What is needed
Reproduce every record below word for word and include no pictures.

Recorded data
::::

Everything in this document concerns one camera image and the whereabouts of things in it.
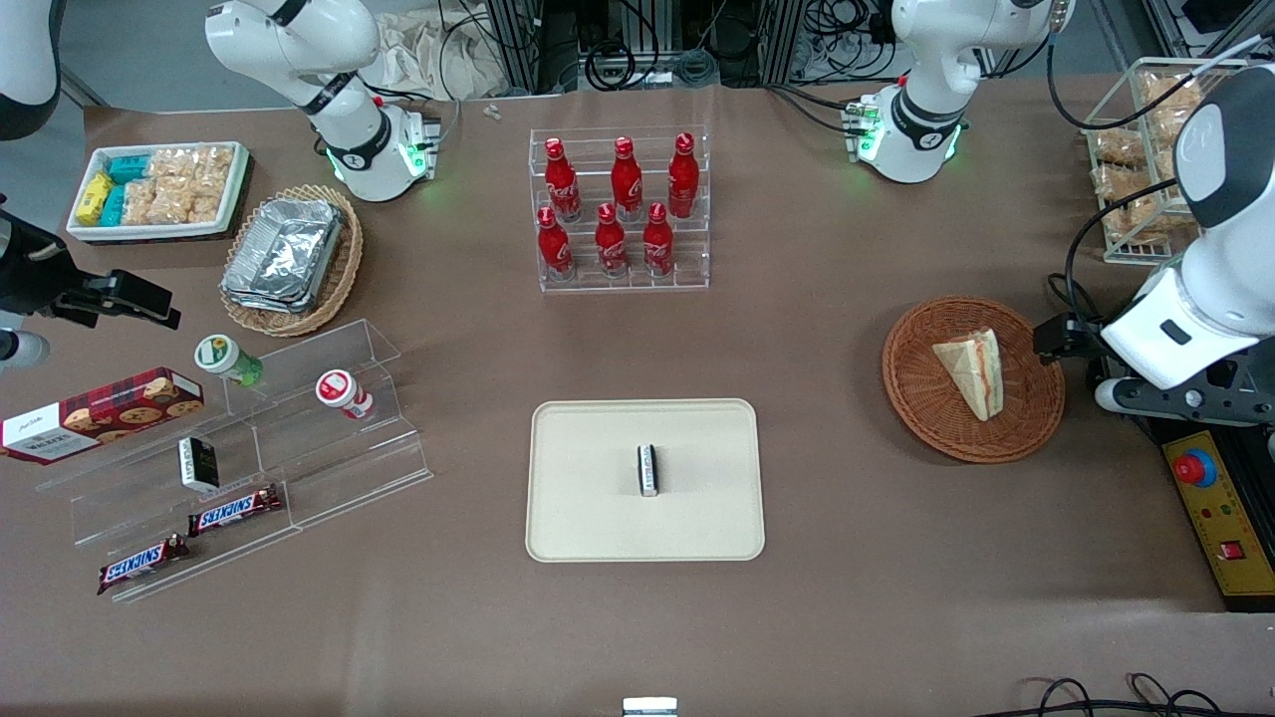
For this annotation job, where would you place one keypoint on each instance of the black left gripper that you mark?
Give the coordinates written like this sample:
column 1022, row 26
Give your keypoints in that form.
column 1078, row 338

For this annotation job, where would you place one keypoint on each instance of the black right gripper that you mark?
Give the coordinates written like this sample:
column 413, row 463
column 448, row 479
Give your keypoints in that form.
column 35, row 279

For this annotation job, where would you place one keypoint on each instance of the triangle sandwich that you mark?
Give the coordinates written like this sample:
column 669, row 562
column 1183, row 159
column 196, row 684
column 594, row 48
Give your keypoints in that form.
column 971, row 373

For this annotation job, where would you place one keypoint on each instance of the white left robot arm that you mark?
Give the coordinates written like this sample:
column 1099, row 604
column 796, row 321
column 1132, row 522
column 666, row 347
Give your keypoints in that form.
column 926, row 119

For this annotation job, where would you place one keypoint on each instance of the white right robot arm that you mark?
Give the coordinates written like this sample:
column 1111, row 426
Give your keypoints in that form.
column 349, row 149

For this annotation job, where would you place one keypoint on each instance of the round brown wicker basket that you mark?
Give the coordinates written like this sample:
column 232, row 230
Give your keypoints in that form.
column 916, row 398

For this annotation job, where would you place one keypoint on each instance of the white rectangular snack tray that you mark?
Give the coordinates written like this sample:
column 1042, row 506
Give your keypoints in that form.
column 239, row 184

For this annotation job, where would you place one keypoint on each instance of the oval tan wicker basket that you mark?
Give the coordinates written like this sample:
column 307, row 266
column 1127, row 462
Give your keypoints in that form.
column 344, row 269

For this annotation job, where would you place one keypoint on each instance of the beige plastic tray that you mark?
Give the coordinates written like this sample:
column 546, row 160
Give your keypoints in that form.
column 598, row 518

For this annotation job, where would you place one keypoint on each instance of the teal snack packet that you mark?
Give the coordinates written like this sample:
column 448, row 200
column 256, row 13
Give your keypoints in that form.
column 114, row 206
column 127, row 167

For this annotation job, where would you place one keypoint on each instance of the clear rice cracker bag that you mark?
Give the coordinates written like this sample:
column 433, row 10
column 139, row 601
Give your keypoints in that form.
column 154, row 202
column 209, row 199
column 189, row 164

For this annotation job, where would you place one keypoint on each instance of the yellow snack packet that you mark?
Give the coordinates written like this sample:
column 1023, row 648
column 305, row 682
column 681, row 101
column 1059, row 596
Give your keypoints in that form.
column 94, row 197

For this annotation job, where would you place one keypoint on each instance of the green lidded drink cup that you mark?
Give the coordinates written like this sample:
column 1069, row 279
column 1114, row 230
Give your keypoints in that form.
column 221, row 357

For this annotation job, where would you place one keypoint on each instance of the red tartan cookie box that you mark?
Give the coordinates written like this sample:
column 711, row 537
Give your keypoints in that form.
column 100, row 413

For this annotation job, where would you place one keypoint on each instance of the clear fried snack bag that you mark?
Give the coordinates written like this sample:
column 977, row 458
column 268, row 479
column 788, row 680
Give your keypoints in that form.
column 1136, row 221
column 1163, row 127
column 1160, row 95
column 1116, row 147
column 1118, row 182

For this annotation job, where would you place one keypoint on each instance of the stacked aluminium foil trays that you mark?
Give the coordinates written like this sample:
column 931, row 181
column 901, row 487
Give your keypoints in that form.
column 284, row 254

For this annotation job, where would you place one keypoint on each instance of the small black box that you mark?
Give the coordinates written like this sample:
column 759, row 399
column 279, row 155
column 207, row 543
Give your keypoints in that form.
column 199, row 463

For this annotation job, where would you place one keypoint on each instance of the red lidded drink cup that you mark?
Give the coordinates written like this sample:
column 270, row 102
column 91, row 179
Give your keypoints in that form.
column 339, row 390

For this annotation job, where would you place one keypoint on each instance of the snickers chocolate bar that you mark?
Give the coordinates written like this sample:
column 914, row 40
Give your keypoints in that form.
column 234, row 511
column 141, row 565

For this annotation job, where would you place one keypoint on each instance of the yellow emergency stop box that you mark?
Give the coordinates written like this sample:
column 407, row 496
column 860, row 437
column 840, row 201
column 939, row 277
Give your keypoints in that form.
column 1225, row 518

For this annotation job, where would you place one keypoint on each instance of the clear acrylic stepped shelf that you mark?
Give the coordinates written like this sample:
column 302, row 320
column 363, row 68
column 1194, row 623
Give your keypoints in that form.
column 339, row 468

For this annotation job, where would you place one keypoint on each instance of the white crumpled cloth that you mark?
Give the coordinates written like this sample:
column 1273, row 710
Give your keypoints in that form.
column 418, row 60

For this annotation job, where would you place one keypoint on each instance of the clear acrylic bottle rack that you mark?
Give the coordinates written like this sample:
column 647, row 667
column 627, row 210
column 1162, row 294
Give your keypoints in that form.
column 687, row 269

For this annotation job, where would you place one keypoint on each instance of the red cola bottle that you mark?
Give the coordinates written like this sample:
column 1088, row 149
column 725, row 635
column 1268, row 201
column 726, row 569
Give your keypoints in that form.
column 611, row 244
column 657, row 244
column 626, row 184
column 554, row 249
column 562, row 184
column 683, row 179

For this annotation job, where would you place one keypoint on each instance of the small black white packet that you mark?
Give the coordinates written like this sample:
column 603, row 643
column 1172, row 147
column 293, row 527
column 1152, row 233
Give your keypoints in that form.
column 648, row 470

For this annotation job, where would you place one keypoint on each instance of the small white edge object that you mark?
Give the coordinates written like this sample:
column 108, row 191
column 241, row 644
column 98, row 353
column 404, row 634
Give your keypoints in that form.
column 649, row 707

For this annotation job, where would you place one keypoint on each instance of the aluminium frame profile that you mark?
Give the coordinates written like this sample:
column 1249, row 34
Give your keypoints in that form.
column 782, row 40
column 523, row 45

::::

Exercise response
Everything in this document concerns one camera image and the whereabouts of things in it.
For this annotation job, where would you place one keypoint on each instance of the black left gripper that you mark?
Give the coordinates written like this sample:
column 1022, row 26
Give your keypoints in that form.
column 1078, row 338

For this annotation job, where would you place one keypoint on each instance of the black right gripper that you mark?
Give the coordinates written like this sample:
column 413, row 463
column 448, row 479
Give your keypoints in that form.
column 35, row 279

For this annotation job, where would you place one keypoint on each instance of the triangle sandwich that you mark?
Give the coordinates written like this sample:
column 669, row 562
column 1183, row 159
column 196, row 684
column 594, row 48
Give your keypoints in that form.
column 971, row 373

For this annotation job, where would you place one keypoint on each instance of the white left robot arm that you mark?
Give the coordinates written like this sample:
column 1099, row 604
column 796, row 321
column 1132, row 522
column 666, row 347
Give your keypoints in that form.
column 926, row 119

For this annotation job, where would you place one keypoint on each instance of the white right robot arm that you mark?
Give the coordinates written like this sample:
column 1111, row 426
Give your keypoints in that form.
column 349, row 149

For this annotation job, where would you place one keypoint on each instance of the round brown wicker basket that you mark?
Give the coordinates written like this sample:
column 232, row 230
Give your keypoints in that form.
column 916, row 398

For this annotation job, where would you place one keypoint on each instance of the white rectangular snack tray that you mark?
Give the coordinates written like this sample:
column 1042, row 506
Give your keypoints in that form.
column 239, row 184

For this annotation job, where would you place one keypoint on each instance of the oval tan wicker basket that you mark?
Give the coordinates written like this sample:
column 307, row 266
column 1127, row 462
Give your keypoints in that form.
column 344, row 269

For this annotation job, where would you place one keypoint on each instance of the beige plastic tray that you mark?
Give the coordinates written like this sample:
column 546, row 160
Give your keypoints in that form.
column 598, row 518

For this annotation job, where would you place one keypoint on each instance of the teal snack packet that you mark?
Give the coordinates written like this sample:
column 448, row 200
column 256, row 13
Give your keypoints in that form.
column 114, row 206
column 127, row 167

For this annotation job, where would you place one keypoint on each instance of the clear rice cracker bag that you mark?
Give the coordinates written like this sample:
column 433, row 10
column 139, row 601
Give your keypoints in that form.
column 154, row 202
column 209, row 199
column 189, row 164

For this annotation job, where would you place one keypoint on each instance of the yellow snack packet that you mark?
Give the coordinates written like this sample:
column 1023, row 648
column 305, row 682
column 681, row 101
column 1059, row 596
Give your keypoints in that form.
column 94, row 197

For this annotation job, where would you place one keypoint on each instance of the green lidded drink cup that you mark?
Give the coordinates written like this sample:
column 1069, row 279
column 1114, row 230
Give your keypoints in that form.
column 221, row 357

For this annotation job, where would you place one keypoint on each instance of the red tartan cookie box that you mark?
Give the coordinates written like this sample:
column 711, row 537
Give your keypoints in that form.
column 100, row 413

For this annotation job, where would you place one keypoint on each instance of the clear fried snack bag that you mark?
Give the coordinates written like this sample:
column 977, row 458
column 268, row 479
column 788, row 680
Give your keypoints in that form.
column 1136, row 221
column 1163, row 127
column 1160, row 95
column 1116, row 147
column 1118, row 182

For this annotation job, where would you place one keypoint on each instance of the stacked aluminium foil trays that you mark?
Give the coordinates written like this sample:
column 931, row 181
column 901, row 487
Give your keypoints in that form.
column 284, row 254

For this annotation job, where would you place one keypoint on each instance of the small black box that you mark?
Give the coordinates written like this sample:
column 759, row 399
column 279, row 155
column 207, row 543
Give your keypoints in that form.
column 199, row 463

For this annotation job, where would you place one keypoint on each instance of the red lidded drink cup that you mark?
Give the coordinates written like this sample:
column 270, row 102
column 91, row 179
Give your keypoints in that form.
column 339, row 390

For this annotation job, where would you place one keypoint on each instance of the snickers chocolate bar that you mark?
Give the coordinates written like this sample:
column 914, row 40
Give your keypoints in that form.
column 234, row 511
column 141, row 565

For this annotation job, where would you place one keypoint on each instance of the yellow emergency stop box that you mark?
Give the coordinates written like this sample:
column 407, row 496
column 860, row 437
column 840, row 201
column 939, row 277
Give your keypoints in that form.
column 1225, row 518

For this annotation job, where would you place one keypoint on each instance of the clear acrylic stepped shelf that you mark?
Give the coordinates written like this sample:
column 302, row 320
column 363, row 68
column 1194, row 623
Give your keypoints in that form.
column 339, row 468

For this annotation job, where would you place one keypoint on each instance of the white crumpled cloth that you mark?
Give the coordinates written like this sample:
column 1273, row 710
Give your keypoints in that form.
column 418, row 60

For this annotation job, where would you place one keypoint on each instance of the clear acrylic bottle rack that you mark?
Give the coordinates written like this sample:
column 647, row 667
column 627, row 210
column 1162, row 294
Give your keypoints in that form.
column 687, row 269

For this annotation job, where would you place one keypoint on each instance of the red cola bottle that you mark?
Give the coordinates written like this sample:
column 1088, row 149
column 725, row 635
column 1268, row 201
column 726, row 569
Give your keypoints in that form.
column 611, row 244
column 657, row 244
column 626, row 184
column 554, row 249
column 562, row 184
column 683, row 179

For this annotation job, where would you place one keypoint on each instance of the small black white packet that you mark?
Give the coordinates written like this sample:
column 603, row 643
column 1172, row 147
column 293, row 527
column 1152, row 233
Give your keypoints in that form.
column 648, row 470

For this annotation job, where would you place one keypoint on each instance of the small white edge object that you mark?
Give the coordinates written like this sample:
column 108, row 191
column 241, row 644
column 98, row 353
column 404, row 634
Give your keypoints in that form.
column 649, row 707

For this annotation job, where would you place one keypoint on each instance of the aluminium frame profile that you mark?
Give the coordinates written like this sample:
column 1249, row 34
Give your keypoints in that form.
column 782, row 40
column 523, row 45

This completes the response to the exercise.